# WHAT IS EXPECTED
Your answer must be the listing, given again word for word.

****

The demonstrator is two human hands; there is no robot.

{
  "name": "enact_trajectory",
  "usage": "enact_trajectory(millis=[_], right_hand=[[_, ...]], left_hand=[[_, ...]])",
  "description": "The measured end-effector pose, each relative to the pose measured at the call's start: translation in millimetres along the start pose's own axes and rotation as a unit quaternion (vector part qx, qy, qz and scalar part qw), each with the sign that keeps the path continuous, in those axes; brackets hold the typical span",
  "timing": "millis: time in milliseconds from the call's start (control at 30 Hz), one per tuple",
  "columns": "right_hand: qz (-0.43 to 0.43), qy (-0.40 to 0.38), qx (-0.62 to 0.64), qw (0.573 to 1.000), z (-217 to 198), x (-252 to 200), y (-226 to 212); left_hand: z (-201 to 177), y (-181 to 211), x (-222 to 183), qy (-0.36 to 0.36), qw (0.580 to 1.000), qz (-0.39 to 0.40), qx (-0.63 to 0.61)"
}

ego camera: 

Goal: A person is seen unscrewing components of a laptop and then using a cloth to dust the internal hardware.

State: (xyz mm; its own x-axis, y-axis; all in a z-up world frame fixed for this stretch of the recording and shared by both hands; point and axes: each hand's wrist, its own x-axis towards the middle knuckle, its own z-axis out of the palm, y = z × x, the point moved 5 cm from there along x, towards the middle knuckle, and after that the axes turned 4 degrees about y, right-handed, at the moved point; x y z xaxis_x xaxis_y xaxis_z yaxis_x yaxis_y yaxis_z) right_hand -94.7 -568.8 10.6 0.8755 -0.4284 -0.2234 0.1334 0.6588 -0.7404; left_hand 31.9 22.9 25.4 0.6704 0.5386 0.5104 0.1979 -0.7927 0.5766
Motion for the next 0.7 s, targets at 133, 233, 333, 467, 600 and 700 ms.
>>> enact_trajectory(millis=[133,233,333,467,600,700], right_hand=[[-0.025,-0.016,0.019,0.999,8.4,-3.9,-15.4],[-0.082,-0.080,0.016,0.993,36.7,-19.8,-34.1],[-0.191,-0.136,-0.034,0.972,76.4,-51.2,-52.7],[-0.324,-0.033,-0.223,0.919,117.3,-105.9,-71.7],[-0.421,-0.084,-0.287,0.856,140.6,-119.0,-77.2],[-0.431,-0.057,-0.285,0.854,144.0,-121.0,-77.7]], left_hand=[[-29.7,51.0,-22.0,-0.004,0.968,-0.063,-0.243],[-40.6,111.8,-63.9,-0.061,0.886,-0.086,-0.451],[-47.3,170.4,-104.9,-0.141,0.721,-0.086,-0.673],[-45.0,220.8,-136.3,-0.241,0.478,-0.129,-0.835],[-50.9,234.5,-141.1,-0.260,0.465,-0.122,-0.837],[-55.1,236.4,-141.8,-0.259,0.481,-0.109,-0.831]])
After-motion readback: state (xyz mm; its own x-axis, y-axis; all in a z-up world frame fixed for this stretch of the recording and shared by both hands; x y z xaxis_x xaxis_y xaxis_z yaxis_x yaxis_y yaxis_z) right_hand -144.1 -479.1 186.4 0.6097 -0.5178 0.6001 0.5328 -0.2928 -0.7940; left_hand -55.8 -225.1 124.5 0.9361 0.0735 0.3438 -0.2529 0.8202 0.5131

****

# OUTPUT FOR THIS EXERCISE
The demonstrator is two human hands; there is no robot.

{
  "name": "enact_trajectory",
  "usage": "enact_trajectory(millis=[_], right_hand=[[_, ...]], left_hand=[[_, ...]])",
  "description": "The measured end-effector pose, each relative to the pose measured at the call's start: translation in millimetres along the start pose's own axes and rotation as a unit quaternion (vector part qx, qy, qz and scalar part qw), each with the sign that keeps the path continuous, in those axes; brackets hold the typical span",
  "timing": "millis: time in milliseconds from the call's start (control at 30 Hz), one per tuple",
  "columns": "right_hand: qz (-0.43 to 0.43), qy (-0.40 to 0.38), qx (-0.62 to 0.64), qw (0.573 to 1.000), z (-217 to 198), x (-252 to 200), y (-226 to 212); left_hand: z (-201 to 177), y (-181 to 211), x (-222 to 183), qy (-0.36 to 0.36), qw (0.580 to 1.000), qz (-0.39 to 0.40), qx (-0.63 to 0.61)"
}

ego camera: 

Goal: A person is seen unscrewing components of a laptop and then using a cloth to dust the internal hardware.

State: (xyz mm; its own x-axis, y-axis; all in a z-up world frame fixed for this stretch of the recording and shared by both hands; point and axes: each hand's wrist, its own x-axis towards the middle knuckle, its own z-axis out of the palm, y = z × x, the point moved 5 cm from there along x, towards the middle knuckle, and after that the axes turned 4 degrees about y, right-handed, at the moved point; x y z xaxis_x xaxis_y xaxis_z yaxis_x yaxis_y yaxis_z) right_hand -94.7 -568.8 10.6 0.8755 -0.4284 -0.2234 0.1334 0.6588 -0.7404; left_hand 31.9 22.9 25.4 0.6704 0.5386 0.5104 0.1979 -0.7927 0.5766
Motion for the next 0.7 s, targets at 133, 233, 333, 467, 600 and 700 ms.
>>> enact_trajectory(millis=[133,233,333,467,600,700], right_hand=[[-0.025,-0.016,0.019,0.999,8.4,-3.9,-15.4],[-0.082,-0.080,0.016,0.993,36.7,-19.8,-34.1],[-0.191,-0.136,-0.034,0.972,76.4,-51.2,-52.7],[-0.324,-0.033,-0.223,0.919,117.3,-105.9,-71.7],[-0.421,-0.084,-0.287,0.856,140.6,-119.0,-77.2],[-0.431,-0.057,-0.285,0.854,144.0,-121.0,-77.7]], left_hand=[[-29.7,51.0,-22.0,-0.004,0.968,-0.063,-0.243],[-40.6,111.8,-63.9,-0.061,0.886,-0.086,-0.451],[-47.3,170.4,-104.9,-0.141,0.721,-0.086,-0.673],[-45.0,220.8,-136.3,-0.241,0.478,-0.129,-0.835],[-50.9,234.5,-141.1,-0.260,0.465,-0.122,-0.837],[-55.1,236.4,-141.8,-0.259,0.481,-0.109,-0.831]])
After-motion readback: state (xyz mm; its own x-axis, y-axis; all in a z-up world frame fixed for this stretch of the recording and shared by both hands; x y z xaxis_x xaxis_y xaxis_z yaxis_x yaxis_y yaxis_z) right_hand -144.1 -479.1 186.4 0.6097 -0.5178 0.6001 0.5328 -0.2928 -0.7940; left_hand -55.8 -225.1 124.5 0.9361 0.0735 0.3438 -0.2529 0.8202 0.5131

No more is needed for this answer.